▸ **ASSIGNED TASK**: Your result should be every line of the records below that contains the word "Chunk".

▸ **Data entries**:
/---
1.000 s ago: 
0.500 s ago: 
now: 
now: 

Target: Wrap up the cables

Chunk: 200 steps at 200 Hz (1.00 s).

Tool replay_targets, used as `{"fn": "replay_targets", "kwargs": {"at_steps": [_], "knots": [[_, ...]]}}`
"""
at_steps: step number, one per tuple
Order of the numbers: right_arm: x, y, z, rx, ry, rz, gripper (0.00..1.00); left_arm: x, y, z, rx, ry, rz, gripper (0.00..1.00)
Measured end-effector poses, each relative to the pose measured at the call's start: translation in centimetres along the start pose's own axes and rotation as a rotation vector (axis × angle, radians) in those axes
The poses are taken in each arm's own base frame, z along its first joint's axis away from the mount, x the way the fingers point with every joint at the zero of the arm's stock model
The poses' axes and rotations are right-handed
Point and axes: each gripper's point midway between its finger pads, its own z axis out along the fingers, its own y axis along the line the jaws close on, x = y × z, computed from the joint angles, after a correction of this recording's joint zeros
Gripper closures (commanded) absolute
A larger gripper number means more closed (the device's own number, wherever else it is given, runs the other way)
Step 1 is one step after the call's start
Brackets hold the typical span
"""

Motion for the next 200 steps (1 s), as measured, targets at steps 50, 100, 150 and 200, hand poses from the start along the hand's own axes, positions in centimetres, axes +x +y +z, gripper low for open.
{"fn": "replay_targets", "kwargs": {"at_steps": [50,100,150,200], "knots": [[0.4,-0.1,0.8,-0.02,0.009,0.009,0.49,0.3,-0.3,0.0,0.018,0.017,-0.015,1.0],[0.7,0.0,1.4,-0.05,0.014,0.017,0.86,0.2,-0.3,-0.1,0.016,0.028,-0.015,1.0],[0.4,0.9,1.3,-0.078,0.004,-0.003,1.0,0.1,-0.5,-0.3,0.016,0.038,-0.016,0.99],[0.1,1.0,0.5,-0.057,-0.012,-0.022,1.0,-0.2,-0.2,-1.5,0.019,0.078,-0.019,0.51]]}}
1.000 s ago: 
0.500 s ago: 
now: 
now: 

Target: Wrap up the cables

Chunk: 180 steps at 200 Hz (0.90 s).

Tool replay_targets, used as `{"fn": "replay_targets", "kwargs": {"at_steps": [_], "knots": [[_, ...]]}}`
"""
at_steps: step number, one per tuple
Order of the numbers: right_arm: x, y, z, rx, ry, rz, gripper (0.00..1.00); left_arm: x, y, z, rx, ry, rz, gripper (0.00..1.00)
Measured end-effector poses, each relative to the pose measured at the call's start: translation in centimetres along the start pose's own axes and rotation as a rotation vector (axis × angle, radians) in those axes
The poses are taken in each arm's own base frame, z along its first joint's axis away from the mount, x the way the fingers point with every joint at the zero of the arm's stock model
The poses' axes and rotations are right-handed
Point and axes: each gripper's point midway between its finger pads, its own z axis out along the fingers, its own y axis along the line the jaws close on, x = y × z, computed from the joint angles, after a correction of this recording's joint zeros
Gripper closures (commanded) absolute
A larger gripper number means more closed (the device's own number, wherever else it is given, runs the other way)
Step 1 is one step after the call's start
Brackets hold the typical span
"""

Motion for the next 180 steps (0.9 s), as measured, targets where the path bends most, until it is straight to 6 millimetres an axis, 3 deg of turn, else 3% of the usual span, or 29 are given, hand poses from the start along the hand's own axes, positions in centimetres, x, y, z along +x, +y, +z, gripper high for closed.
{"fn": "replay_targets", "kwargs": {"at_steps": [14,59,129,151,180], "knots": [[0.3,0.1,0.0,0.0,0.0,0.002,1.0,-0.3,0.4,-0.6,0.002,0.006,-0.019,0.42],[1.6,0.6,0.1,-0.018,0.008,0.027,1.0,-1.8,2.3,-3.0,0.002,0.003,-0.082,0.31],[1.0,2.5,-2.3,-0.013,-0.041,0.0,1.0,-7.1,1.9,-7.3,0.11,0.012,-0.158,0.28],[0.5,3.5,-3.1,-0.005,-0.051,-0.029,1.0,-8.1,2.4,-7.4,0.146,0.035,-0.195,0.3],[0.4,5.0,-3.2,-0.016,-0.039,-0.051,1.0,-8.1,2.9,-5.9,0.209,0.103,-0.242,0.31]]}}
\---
▸ **EXERCISE OUTPUT**:
Chunk: 200 steps at 200 Hz (1.00 s).
Chunk: 180 steps at 200 Hz (0.90 s).

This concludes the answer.